Para que pudessem ser realizados os estudos biológicos foram coletados por meio da pesca extrativa artesanal aproximadamente 30 amostras mensais da tainha (Mugil curema), e do peixe pedra (Genyatremus luteus) com o intuito de realizar estudos sobre o hábito alimentar dessas espécies identificando seu conteúdo estomacal. As amostragens até o momento foram realizadas entre os meses de agosto 2016 a janeiro de 2017. Após coletados, os exemplares foram encaminhados para o Laboratório de Biologia Pesqueira da Universidade Estadual do Maranhão onde ocorreram os processamentos do material biológico. Os peixes foram medidos para a extração do comprimento total, padrão e furcal (cm) e pesados para a obtenção de seu peso total e eviscerado a partir da utilização de uma balança com precisão de 0,01 g. Para a obtenção das informações sobre alimentação e posição da cadeia trófica dos indivíduos, os estômagos da tainha (Mugil curema) e do peixe pedra (Genyatremus luteus) foram coletados e seccionados na porção do esôfago e intestino delgado. Em seguida os estômagos foram separados e abertos e os itens identificados ao menor táxon possível, com auxílio de bibliografias pertinentes e/ou de pesquisadores especialistas em determinados taxas de organismos.
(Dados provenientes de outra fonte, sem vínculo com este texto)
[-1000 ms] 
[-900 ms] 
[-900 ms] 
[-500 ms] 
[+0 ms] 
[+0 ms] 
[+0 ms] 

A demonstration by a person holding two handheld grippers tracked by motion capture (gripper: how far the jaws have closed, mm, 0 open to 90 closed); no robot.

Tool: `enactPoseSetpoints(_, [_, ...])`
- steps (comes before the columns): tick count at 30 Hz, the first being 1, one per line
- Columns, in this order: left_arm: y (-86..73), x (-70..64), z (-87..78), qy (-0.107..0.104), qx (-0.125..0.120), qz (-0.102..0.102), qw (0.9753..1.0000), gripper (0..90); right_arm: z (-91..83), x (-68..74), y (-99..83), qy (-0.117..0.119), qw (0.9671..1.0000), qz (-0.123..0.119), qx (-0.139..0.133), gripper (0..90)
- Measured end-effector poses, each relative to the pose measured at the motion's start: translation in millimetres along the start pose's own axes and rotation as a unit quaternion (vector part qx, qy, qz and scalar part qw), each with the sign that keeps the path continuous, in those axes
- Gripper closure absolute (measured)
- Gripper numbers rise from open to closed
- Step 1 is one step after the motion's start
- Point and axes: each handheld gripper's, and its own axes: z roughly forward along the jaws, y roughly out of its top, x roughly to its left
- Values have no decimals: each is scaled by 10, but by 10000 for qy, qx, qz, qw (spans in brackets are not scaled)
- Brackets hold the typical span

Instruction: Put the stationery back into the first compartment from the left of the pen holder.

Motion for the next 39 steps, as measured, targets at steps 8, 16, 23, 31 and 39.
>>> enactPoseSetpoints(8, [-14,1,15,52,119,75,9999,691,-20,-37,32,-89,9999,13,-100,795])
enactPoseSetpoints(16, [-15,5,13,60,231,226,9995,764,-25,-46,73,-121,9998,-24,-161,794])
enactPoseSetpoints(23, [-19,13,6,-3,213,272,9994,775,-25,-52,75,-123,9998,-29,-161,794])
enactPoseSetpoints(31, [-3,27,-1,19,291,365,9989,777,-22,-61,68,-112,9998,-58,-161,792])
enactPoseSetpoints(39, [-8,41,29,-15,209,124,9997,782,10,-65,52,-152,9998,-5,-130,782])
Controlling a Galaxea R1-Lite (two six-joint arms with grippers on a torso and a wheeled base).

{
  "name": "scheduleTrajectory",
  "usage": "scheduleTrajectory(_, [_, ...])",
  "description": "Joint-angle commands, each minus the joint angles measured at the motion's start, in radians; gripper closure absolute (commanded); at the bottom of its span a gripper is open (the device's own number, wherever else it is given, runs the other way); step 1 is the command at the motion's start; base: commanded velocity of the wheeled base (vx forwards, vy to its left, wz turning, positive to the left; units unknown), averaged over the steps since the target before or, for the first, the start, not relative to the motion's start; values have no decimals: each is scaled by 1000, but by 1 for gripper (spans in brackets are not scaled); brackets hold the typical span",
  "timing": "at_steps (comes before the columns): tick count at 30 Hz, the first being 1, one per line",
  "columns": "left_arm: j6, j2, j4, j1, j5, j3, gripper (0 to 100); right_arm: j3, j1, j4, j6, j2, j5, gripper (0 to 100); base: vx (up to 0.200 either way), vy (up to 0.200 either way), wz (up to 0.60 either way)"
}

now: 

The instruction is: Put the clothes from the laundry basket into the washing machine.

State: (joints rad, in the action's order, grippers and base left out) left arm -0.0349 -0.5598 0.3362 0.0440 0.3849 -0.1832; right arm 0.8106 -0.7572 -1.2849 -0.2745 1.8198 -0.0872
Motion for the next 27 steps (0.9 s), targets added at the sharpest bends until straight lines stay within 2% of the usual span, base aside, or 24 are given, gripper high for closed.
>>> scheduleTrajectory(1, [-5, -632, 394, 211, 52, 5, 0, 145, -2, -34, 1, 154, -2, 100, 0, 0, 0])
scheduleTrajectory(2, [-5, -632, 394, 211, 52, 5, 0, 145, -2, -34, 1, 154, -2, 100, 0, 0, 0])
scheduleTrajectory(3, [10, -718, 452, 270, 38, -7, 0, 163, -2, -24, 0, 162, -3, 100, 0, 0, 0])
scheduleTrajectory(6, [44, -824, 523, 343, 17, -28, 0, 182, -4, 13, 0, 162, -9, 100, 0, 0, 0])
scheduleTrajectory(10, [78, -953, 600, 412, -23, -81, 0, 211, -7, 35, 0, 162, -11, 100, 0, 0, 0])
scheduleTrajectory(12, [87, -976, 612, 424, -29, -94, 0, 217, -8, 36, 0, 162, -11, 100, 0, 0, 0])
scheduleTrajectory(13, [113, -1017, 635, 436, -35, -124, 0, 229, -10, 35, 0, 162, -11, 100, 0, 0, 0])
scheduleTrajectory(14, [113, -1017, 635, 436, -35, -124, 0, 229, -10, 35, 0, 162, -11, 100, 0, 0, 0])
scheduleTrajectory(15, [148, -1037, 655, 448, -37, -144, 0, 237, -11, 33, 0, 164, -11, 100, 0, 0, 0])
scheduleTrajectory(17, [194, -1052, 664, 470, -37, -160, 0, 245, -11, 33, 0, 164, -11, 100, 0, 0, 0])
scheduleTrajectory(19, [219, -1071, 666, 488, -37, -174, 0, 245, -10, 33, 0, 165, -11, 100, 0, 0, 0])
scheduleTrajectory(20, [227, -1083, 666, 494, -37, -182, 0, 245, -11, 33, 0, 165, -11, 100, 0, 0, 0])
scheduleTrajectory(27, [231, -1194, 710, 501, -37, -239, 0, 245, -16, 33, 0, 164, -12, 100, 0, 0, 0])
Após a retirada e abertura do trato digestório dos indivíduos, e antes do conteúdo ser pesado e identificado, foi realizado uma estimativa visual do Estádio de Repleção, que uma proporção estabelecida através da observação do grau de preenchimento em que o estômago se encontra no momento em que o mesmo é aberto. Para esta análise foi utilizada a escala de avaliação de Hérran (1988), em que os estômagos puderam ser classificados em: estômago cheio (totalmente completo com alimento); estômago quase cheio (½ preenchido com alimento); estômago parcialmente cheio (¼ de alimento) e estômago vazio. O conteúdo estomacal pode ainda ser classificado, de acordo com Hyslop (1980), em três categorias de grau de digestão aonde o material foi determinado em digerido, não digerido ou semi-digerido. Estômagos que apareceram apenas iscas foram considerados vazios e incorporados ao total de estômagos vazios. Para as análises qualitativa e quantitativa do conteúdo estomacal das espécies coletadas no estuário da Raposa, foram aplicados os métodos de: frequência de estômagos vazios, frequência de ocorrência, numérico e o gravimétrico como propõe Aragão (2003).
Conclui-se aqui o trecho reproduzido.